Anyone butcher them any differently and have a easier time doing it?
 
So you just did the breasts and legs, you missed the worst part of skinning cockerels that age. I find that at about 5 months of age the connective tissue that holds the skin on starts getting pretty tough. I think of them as ligaments, threads that attach the skin to the muscles. It's helpful to have a sharp knife to cut some of those if you skin. It gets worse as they age. At 5 months the breasts are not too bad but there are a few ligaments. The back is usually the worst. I've skinned a mature rooster, really need a sharp knife. When I skin, I skin the entire body, not just the breast and legs. I use the entire carcass for broth. I can imagine what a 9 month old was like.

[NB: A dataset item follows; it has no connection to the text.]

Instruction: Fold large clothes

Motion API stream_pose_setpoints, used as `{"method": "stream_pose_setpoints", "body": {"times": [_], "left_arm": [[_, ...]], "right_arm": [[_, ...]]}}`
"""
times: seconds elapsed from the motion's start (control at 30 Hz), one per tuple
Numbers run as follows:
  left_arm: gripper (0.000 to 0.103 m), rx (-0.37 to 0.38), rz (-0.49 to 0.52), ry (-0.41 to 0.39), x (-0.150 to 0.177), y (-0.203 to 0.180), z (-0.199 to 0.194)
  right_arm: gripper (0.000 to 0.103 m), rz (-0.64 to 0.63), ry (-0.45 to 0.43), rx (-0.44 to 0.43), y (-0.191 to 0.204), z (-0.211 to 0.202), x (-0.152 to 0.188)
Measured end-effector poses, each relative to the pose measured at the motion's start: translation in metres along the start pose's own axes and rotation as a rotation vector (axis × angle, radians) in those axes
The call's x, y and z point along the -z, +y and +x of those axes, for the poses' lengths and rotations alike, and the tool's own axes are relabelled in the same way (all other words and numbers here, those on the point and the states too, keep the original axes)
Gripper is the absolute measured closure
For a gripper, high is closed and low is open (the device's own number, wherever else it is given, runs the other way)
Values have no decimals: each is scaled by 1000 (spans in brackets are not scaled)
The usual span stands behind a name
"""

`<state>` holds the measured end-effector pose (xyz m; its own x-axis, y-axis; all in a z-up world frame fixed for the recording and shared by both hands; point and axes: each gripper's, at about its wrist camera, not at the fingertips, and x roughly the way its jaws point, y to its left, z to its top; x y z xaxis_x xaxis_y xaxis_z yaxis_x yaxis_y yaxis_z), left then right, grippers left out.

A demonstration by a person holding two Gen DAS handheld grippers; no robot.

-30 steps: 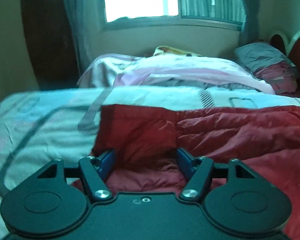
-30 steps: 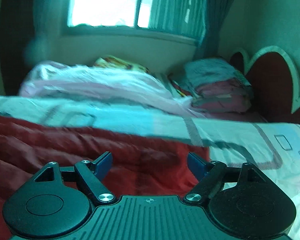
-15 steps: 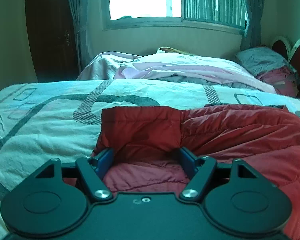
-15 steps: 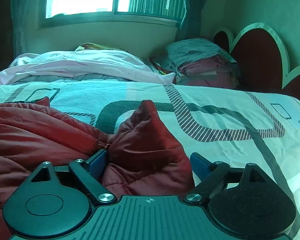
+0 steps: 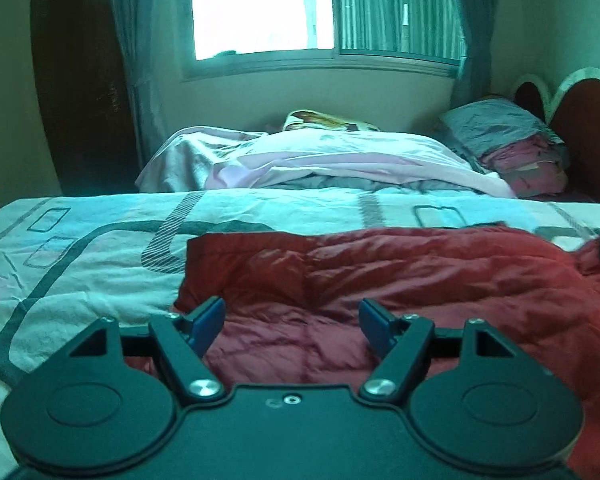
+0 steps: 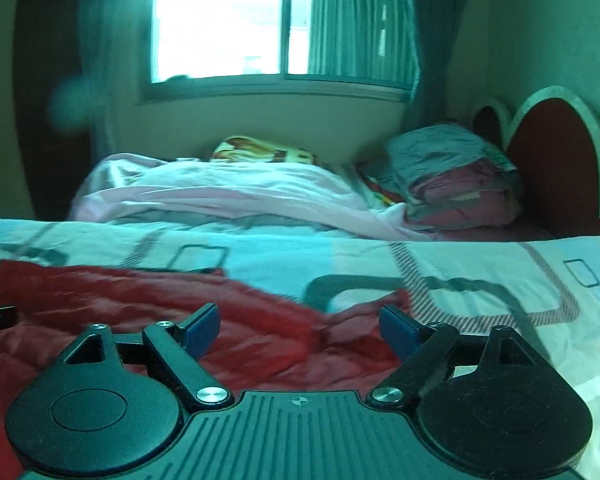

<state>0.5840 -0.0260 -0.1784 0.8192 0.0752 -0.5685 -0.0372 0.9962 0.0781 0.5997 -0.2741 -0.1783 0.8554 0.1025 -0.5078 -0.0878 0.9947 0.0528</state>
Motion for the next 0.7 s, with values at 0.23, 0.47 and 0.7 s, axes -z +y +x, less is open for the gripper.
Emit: {"method": "stream_pose_setpoints", "body": {"times": [0.23,0.47,0.7], "left_arm": [[29,22,-3,3,22,-3,-24],[25,-6,56,13,47,0,-15],[24,5,49,23,52,2,-8]], "right_arm": [[17,10,31,-1,9,-14,22],[17,-3,93,62,-5,-1,53],[17,-6,122,86,-8,19,66]]}}
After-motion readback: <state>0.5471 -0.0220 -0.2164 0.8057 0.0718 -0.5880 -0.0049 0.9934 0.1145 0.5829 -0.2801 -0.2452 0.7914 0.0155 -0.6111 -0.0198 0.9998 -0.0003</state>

I don't think the ligaments explain what's going on with the legs near the ankle. In that area the skin does seem glued on, especially as they age. When I butcher I cut the feet off with poultry shears and try to pull the skin off starting up at the thigh and working down. Most of the time I can do that with 23 week old cockerels but sometimes I have to split the skin. I cut through the skin from where it gets tight all the way down to the bottom. That usually works but even then it can sometimes take some strength to tear it off. A few times it's torn and I have to cut small pieces off with a knife.

I find skinning the wings are harder, I don't even try the wing tips, but that area of the drumstick can be a challenge.

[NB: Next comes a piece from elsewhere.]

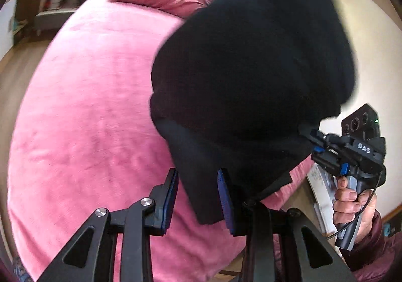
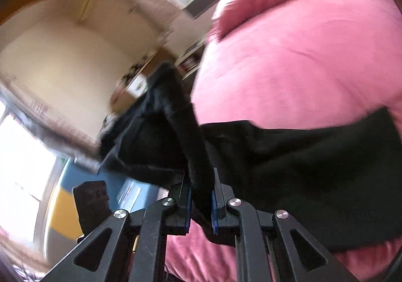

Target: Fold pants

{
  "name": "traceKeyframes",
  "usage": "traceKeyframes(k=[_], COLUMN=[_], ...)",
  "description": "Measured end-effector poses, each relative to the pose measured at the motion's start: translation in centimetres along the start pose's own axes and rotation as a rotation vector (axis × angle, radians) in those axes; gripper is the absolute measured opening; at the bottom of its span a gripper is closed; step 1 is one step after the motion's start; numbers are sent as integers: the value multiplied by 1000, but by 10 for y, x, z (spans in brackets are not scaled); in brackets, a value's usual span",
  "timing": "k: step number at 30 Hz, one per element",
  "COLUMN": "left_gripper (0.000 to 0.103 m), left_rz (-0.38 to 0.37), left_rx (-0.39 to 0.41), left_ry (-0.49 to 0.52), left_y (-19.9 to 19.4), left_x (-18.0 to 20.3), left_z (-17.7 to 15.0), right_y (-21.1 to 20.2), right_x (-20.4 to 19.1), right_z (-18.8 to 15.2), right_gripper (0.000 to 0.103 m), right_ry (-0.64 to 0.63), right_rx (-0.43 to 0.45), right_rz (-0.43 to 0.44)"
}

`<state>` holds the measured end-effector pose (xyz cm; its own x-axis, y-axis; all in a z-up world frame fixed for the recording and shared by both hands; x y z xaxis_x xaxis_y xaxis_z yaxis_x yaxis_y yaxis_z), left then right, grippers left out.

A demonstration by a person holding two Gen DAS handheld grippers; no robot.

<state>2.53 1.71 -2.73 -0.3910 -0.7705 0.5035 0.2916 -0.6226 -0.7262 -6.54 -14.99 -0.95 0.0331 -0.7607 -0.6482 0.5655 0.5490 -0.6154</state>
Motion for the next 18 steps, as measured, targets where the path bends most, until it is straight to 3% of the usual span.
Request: traceKeyframes(k=[4, 8, 13, 18], left_gripper=[33, 34, 36, 36], left_rz=[-26, -34, -54, -50], left_rx=[-47, -91, -113, -122], left_ry=[54, 104, 137, 145], left_y=[23, 48, 71, 95], left_x=[21, 43, 61, 82], left_z=[6, 14, 28, 46], right_y=[-24, -28, -31, -41], right_x=[52, 94, 107, 109], right_z=[-15, -35, -43, -42], right_gripper=[12, 12, 12, 12], right_ry=[170, 296, 288, 272], right_rx=[32, 3, -48, -59], right_rz=[-58, -125, -194, -197])
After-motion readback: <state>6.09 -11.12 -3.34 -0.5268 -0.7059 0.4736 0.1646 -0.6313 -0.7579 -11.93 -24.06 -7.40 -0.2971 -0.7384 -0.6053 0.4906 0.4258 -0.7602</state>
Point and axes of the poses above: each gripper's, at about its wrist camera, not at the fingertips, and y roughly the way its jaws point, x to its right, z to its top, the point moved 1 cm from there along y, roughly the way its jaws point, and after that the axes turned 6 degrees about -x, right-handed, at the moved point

I skin for my own reasons. My wife prefers them without a skin so i'm going to remove it anyway. With my set-up heating water for the scald is a pain plus a bit of a fire hazard. The ages I butcher I sometimes butcher when they are molting, either a juvenile molt or in the case of a spent hen a full-fledged molt. If they are molting plucking is a mess with all the new feathers growing in. But if I were butchering 9 month old cockerels I'd give plucking a much more serious look. At that age they can be a pain.